TorchMD-NET: A Comprehensive Overview
Introduction
TorchMD-NET is an advanced tool providing neural network potentials (NNPs) and a functional mechanism for training them. Integrating seamlessly with GPU-accelerated molecular dynamics tools such as ACEMD, OpenMM, and TorchMD, TorchMD-NET represents NNPs as PyTorch modules. The primary objective of TorchMD-NET is to deliver efficient and swift implementations of various neural network potentials.
Documentation
To assist users in navigating and utilizing the features of TorchMD-NET, comprehensive documentation has been made available at TorchMD-NET Documentation.
Available Architectures
TorchMD-NET supports several cutting-edge architectures, including:
Installation
TorchMD-NET is distributed via conda-forge and can be installed using Mamba with the command:
mamba install torchmd-net
For users preferring installation from source, detailed instructions are available on the installation documentation page.
Usage
Users can specify training arguments either through a configuration YAML file or directly via command line arguments. The repository contains multiple examples detailing architectural and training specifications that can serve as references. GPU management is handled through the CUDA_VISIBLE_DEVICES
environment variable, ensuring optimized resource utilization. For instance, to train using the Equivariant Transformer architecture on the QM9 dataset, one might execute:
mkdir output
CUDA_VISIBLE_DEVICES=0 torchmd-train --conf torchmd-net/examples/ET-QM9.yaml --log-dir output/
Pretrained Models
TorchMD-NET provides instructions for loading pretrained models, which can be found here.
Custom Dataset Creation
For tailored training applications, users can employ torchmdnet.datasets.Custom
to manage custom datasets with atom types and coordinates. There's also the option to create more bespoke datasets by deriving from the Dataset
or InMemoryDataset
classes following the torch-geometric framework, ensuring all necessary data is returned in the expected format.
Custom Prior Models
Adding custom prior models is feasible by defining a new class in torchmdnet.priors
, then including it using the argument --prior-model <PriorModelName>
. For guidance, users can refer to torchmdnet.priors.Atomref
as an example.
Multi-Node Training
TorchMD-NET facilitates multi-node training, which requires setting specific environment variables to enable inter-node communication via NCCL. Here’s an example setup script:
export NODE_RANK=0
export MASTER_ADDR=hostname1
export MASTER_PORT=12910
mkdir -p output
CUDA_VISIBLE_DEVICES=0,1 torchmd-train --conf torchmd-net/examples/ET-QM9.yaml.yaml --num-nodes 2 --log-dir output/
Known Limitations
- The necessity for uniform GPU numbers across nodes, as differing setups can cause errors.

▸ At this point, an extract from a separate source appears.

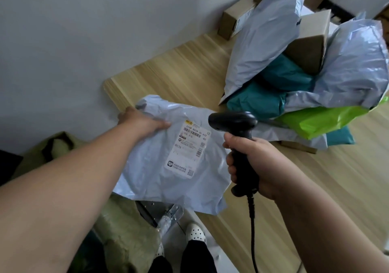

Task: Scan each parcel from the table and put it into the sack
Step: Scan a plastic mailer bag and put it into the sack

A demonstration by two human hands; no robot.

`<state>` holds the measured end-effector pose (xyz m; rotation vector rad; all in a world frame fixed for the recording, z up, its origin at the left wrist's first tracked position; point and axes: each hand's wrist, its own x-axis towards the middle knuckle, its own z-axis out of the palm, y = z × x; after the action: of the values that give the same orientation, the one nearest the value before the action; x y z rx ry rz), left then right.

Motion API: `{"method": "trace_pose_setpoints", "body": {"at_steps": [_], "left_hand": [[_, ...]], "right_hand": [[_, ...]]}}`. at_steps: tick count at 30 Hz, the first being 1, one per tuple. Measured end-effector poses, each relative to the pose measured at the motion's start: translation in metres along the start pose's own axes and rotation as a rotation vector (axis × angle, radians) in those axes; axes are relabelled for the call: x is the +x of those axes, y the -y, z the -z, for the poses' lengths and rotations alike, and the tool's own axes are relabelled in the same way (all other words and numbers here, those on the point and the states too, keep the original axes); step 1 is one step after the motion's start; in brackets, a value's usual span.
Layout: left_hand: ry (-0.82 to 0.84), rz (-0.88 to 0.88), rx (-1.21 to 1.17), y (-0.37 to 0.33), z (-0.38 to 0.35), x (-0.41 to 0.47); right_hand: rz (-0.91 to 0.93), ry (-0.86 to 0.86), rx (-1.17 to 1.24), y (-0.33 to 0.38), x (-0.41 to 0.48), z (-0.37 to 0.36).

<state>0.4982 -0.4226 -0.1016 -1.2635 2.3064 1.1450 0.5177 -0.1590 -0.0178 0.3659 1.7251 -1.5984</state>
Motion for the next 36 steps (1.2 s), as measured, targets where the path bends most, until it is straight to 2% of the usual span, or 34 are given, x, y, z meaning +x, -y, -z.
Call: {"method": "trace_pose_setpoints", "body": {"at_steps": [3, 5, 10, 18, 29, 36], "left_hand": [[0.160, -0.026, -0.301, 0.007, -0.011, -0.010], [0.205, -0.077, -0.399, 0.010, -0.018, -0.017], [0.108, -0.260, -0.452, 0.020, -0.020, -0.038], [0.047, -0.378, -0.546, 0.036, -0.010, -0.063], [0.044, -0.364, -0.617, 0.040, -0.007, -0.071], [0.035, -0.359, -0.626, 0.039, -0.006, -0.075]], "right_hand": [[-0.015, -0.001, -0.009, -0.002, -0.001, -0.004], [-0.009, -0.001, -0.019, -0.003, -0.004, -0.006], [0.007, 0.004, -0.021, -0.007, -0.017, -0.008], [0.017, -0.031, 0.042, -0.019, -0.042, -0.007], [-0.085, -0.016, 0.130, -0.020, -0.063, -0.005], [-0.077, -0.012, 0.138, -0.022, -0.068, -0.004]]}}
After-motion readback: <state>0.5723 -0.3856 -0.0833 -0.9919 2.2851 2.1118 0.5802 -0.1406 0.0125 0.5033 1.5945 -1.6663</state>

- A significant performance decline when using mixed GPU architectures on different nodes.
- Potential CUDA system hang-ups during training, which can sometimes be mitigated by disabling peer-to-peer communication with
export NCCL_P2P_DISABLE=1
.
Citation
Researchers using TorchMD-NET in their academic endeavors are encouraged to cite relevant papers listed in the project documentation to acknowledge their contributions.
Developer Guide
For developers interested in extending TorchMD-NET, there are detailed steps for implementing new architectures and maintaining consistent code style using black. Running tests ensures the robustness and usability of any new addition to the package.
In summary, TorchMD-NET stands as a powerful resource for the molecular dynamics community, offering flexibility in model training and execution. With its integration into widely-used platforms and the provision of comprehensive documentation, it is positioned well to support both academic researchers and industry professionals.